Countless people are currently being regularly tested for infection with the Corona virus Covid-19. The well-known Corona rapid tests are used for this purpose. In these tests, a swab is taken from the pharyngeal or nasal mucosa for evaluation. Once the result of the rapid test has been determined, the material containing the genetic data of the persons tested is mainly disposed of in the normal waste. But is this form of disposal of genetic material even compliant with the GDPR? DSGVO is the abbreviation for the General Data Protection Regulation.

Here you will learn everything important in a nutshell.

Corona rapid tests as data within the meaning of the GDPR

When performing a Corona rapid test, a swab must be taken from the mucosa. This is indisputably genetic data (recital 34 to the GDPR) in the form of a sample. According to Art. 9 of the GDPR, these data fall under the special category of personal data and require special protection.

Level of protection of the GDPR for the processing of genetic material

For GDPR-compliant processing, the respective level of protection required by the GDPR must be complied with. For this purpose, the GDPR makes provisions on the security of processing (Art. 32 GDPR).

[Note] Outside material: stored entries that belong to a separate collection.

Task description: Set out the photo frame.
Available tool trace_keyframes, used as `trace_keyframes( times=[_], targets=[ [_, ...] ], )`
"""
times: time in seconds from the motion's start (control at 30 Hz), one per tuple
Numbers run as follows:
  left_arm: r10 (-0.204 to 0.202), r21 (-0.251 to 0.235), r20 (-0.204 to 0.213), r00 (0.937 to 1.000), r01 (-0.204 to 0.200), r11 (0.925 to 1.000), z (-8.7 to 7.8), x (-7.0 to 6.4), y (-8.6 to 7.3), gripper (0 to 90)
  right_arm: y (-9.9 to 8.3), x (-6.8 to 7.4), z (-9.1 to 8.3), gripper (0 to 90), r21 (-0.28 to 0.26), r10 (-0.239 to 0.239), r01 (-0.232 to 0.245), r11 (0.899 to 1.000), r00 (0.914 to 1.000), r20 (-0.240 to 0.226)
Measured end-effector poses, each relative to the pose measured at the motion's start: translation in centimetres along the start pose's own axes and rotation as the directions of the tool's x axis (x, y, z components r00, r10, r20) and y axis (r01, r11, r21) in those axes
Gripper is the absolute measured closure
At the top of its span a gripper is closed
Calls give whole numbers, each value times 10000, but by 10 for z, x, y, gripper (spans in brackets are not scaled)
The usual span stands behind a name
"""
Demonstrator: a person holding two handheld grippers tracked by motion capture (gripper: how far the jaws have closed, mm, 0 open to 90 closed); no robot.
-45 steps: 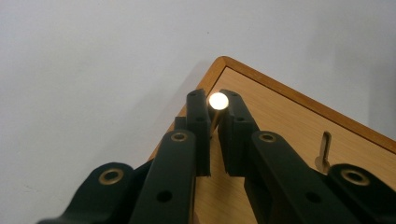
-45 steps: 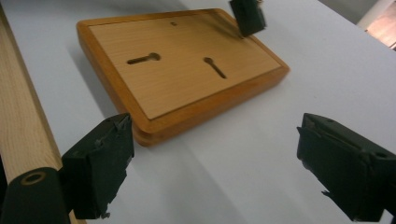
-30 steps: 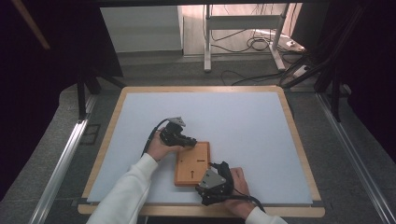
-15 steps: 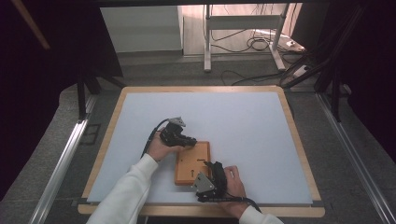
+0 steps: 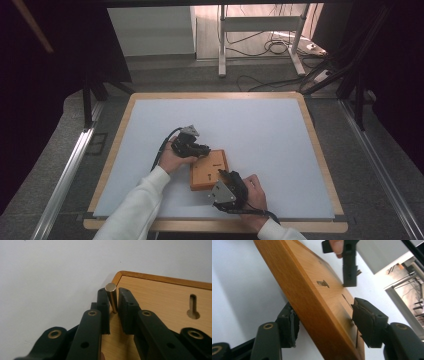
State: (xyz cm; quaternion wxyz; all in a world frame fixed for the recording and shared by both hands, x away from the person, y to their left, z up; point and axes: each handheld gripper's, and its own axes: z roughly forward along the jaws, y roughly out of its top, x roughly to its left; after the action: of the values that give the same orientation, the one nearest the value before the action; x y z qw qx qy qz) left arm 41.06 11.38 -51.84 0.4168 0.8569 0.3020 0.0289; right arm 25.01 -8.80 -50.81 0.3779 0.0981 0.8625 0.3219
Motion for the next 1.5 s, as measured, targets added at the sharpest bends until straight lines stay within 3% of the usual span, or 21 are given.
trace_keyframes(
  times=[0.1,0.33,0.5,0.7,0.97,1.2,1.5],
  targets=[
    [-10,-72,-10,10000,10,10000,-3,1,0,710,1,-5,-3,450,-157,68,-66,9999,9998,176],
    [-178,-460,-756,9970,143,9988,-24,1,-2,489,3,-13,-4,462,-193,148,-145,9997,9998,149],
    [-418,-697,-1311,9905,328,9970,-46,1,-16,403,4,-13,-5,462,-99,130,-129,9999,9999,112],
    [-823,-876,-1525,9849,695,9937,-64,4,-30,381,5,-14,-5,464,-46,116,-115,9999,9999,91],
    [-818,-770,-1684,9823,696,9946,-72,2,-46,375,6,-16,-5,467,-39,160,-160,9999,9999,32],
    [-369,-209,-1863,9818,336,9992,-70,-5,-63,364,7,-18,-5,474,-24,167,-167,9999,9999,4],
    [142,113,-2036,9789,-122,9999,-72,-15,-79,354,11,-20,-4,493,-10,98,-98,10000,9999,-30]
  ],
)
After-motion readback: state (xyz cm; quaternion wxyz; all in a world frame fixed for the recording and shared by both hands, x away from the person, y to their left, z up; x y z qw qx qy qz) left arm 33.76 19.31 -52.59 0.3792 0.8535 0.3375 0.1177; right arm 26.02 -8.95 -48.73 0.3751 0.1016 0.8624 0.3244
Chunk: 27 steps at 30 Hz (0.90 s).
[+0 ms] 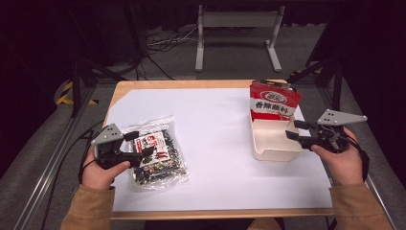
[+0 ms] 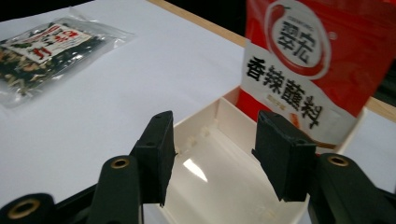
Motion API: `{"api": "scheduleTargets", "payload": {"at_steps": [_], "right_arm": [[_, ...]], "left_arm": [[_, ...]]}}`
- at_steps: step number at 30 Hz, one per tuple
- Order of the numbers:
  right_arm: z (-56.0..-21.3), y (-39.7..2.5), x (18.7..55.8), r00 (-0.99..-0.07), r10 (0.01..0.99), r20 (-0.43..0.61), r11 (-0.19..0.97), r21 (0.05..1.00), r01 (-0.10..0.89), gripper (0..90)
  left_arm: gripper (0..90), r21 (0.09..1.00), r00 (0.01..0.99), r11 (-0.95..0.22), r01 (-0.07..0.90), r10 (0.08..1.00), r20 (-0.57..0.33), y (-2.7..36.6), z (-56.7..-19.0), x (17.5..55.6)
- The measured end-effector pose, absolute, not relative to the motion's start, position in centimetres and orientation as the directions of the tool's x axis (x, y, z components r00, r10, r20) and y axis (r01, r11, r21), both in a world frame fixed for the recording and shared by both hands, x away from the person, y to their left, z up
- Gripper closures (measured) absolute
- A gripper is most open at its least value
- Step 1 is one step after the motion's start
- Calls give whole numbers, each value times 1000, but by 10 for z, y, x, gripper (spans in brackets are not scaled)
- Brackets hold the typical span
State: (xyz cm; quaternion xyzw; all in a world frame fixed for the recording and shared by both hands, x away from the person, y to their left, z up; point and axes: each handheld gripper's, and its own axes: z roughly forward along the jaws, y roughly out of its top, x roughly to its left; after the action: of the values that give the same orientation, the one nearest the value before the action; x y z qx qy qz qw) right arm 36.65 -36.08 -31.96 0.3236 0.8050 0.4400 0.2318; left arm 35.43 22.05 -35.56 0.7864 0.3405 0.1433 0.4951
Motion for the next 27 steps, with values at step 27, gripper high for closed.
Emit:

Disposal of Corona rapid tests with genetic material as processing

The GDPR understands processing very broadly. According to Art. 4 No. 2 GDPR, the term includes operations such as collection, recording, organization, classification, storage, adaptation or alteration, retrieval, consultation, use, disclosure by transmission, dissemination or otherwise making available, alignment or combination, restriction, erasure or destruction.

Accordingly, the disposal of a sample containing genetic data (Corona rapid test) falls under processing within the meaning of the GDPR.

Safety of the disposal of genetic material as processing

According to Art. 32 I GDPR, the requirements for the security of this processing are to be measured primarily against the state of the art. Accordingly, appropriate technical and organizational measures (TOMs) must be taken to protect the data. Among other things, measures such as pseudonymization, encryption and ensuring the confidentiality, integrity, availability and resilience of the systems and services for processing may be necessary.

In most cases, the disposal of Corona rapid tests takes place in the normal trash after evaluation. This is current practice in many companies and other institutions where employees are required to test on a regular basis. In the normal waste, the genetic data are not protected. According to the current state of the art, there are ways to dispose of this genetic data in such a way that it is rendered unrecognizable, e.g. by disposers of laboratory waste, which is also required under the GDPR.

Consent of the person concerned to disposal in normal waste?

The idea might arise whether the data subject cannot consent to processing with lower security (Art. 6 I 1 lit. a DSGVO).

Regardless of whether this was possible at one time, this procedure is not permitted under the Resolution of the Conference of the Independent Data Protection Authorities of the Federation and the Länder of November 24, 2021 no longer possible in Germany. Number 2 of the decision states that the "waiver of the technical and organizational measures to be provided by the controller or the lowering of the legally prescribed standard on the basis of consent" is not permissible. In addition, number 1 of the decision generally states that the technical and organizational measures pursuant to Article 32 GDPR are not at the disposal of the parties involved, as they are based on objective legal obligations.

Accordingly, the data subject cannot consent under the GDPR to the disposal of Corona rapid tests via normal waste.

Disposal via special disposal company DSGVO-compliant

For a DSGVO compliant disposal of these samples, therefore, normal garbage will never suffice. It is necessary to commission a special disposal company to dispose of them in accordance with the GDPR.

It should be noted here that it is then a Job processing (Art.28 DSGVO). A corresponding contract for commissioned processing must be concluded with the special disposer. In addition, the special disposer must be able to prove that it can comply with appropriate protection and destruction levels for the data to be disposed of.

Conclusion

The current mass practice of disposing of Corona rapid tests in normal waste cannot be reconciled with the GDPR. Data protection violations are taking place by the millions. Special disposal would have to take place for DSGVO-compliant disposal. The most pragmatic solution here would be to hire a special disposal company as a processor.